→ Exercise requirements
Could you print the listing again exactly, omitting the pictures?
*** Opening of Data extract ***
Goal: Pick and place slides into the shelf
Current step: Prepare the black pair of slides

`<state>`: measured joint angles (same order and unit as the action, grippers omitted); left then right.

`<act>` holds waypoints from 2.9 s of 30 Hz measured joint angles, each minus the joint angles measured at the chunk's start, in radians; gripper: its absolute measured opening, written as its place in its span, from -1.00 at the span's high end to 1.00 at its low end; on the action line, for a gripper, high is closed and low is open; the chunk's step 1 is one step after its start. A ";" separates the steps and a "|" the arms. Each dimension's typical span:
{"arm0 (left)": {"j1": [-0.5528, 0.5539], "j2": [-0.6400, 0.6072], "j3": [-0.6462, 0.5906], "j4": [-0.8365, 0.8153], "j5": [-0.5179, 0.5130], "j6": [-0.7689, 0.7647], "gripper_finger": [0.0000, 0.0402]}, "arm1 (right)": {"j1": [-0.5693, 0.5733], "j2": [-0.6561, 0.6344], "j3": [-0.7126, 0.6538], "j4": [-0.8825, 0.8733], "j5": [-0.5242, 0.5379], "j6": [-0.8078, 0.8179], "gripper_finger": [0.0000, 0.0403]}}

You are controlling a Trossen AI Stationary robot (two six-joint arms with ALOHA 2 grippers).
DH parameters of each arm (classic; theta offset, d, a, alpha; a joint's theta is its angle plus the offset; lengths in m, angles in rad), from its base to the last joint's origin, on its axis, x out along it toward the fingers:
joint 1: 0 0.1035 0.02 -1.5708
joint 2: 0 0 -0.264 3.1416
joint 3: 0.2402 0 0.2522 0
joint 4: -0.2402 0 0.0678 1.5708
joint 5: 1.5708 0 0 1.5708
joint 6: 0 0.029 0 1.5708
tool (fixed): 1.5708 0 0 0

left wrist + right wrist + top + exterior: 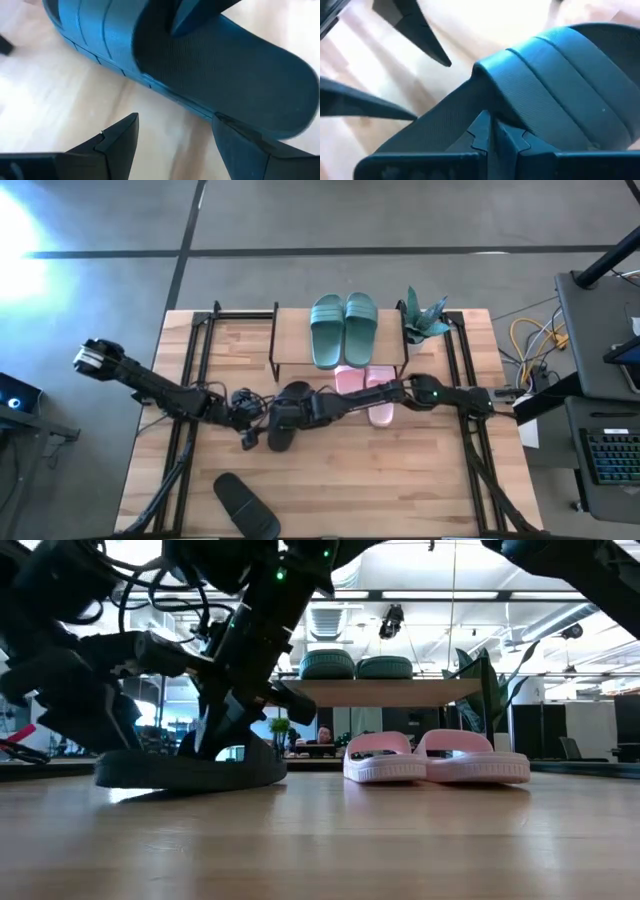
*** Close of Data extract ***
→ Task output
Goal: Pick and place slides into the shelf
Current step: Prepare the black pair of slides

`<state>`: measured joint angles (same order and unit as the action, grippers omitted); left then right.

`<act>` holds waypoints from 2.9 s of 30 Hz measured joint angles, each minus the joint angles measured at the chunk's start, in radians; gripper: its absolute measured opening, written as its place in its span, from -1.00 at the span's high end to 1.00 at its low end; on the action line, for a gripper, high is closed and low is open; the chunk's step 1 is one step after its start. A ";" separates the steps and a "|" the arms. Each dimension's typical span:
{"arm0 (left)": {"j1": [-0.5528, 0.5539], "j2": [-0.6400, 0.6072], "j3": [-0.6462, 0.5906], "j4": [-0.8365, 0.8153], "j5": [-0.5179, 0.5130], "j6": [-0.7689, 0.7647], "gripper_finger": [0.0000, 0.0402]}, "arm1 (right)": {"j1": [-0.5693, 0.5733], "j2": [-0.6561, 0.6344], "j3": [-0.7126, 0.6538], "j4": [-0.8825, 0.8733], "j5": [-0.5242, 0.5379], "j6": [-0.8078, 0.8179], "gripper_finger": [0.0000, 0.0403]}}

You are controlling a Trossen AI Stationary robot (two six-joint arms with ALOHA 2 grippers).
DH parameters of each arm (classic; theta offset, d, a, alpha; a joint's theta is its angle plus the offset; lengths in m, angles in rad), from its base to the last joint's origin, on its axis, x out along it toward the fingers:
joint 1: 0 0.1035 0.02 -1.5708
joint 2: 0 0 -0.264 3.1416
joint 3: 0.2402 0 0.2522 0
joint 4: -0.2402 0 0.0678 1.5708
joint 5: 1.5708 0 0 1.5708
joint 6: 0 0.029 0 1.5708
tool (fixed): 1.5708 0 0 0

left wrist + right wrist + top + exterior: 

With that, the output is complete.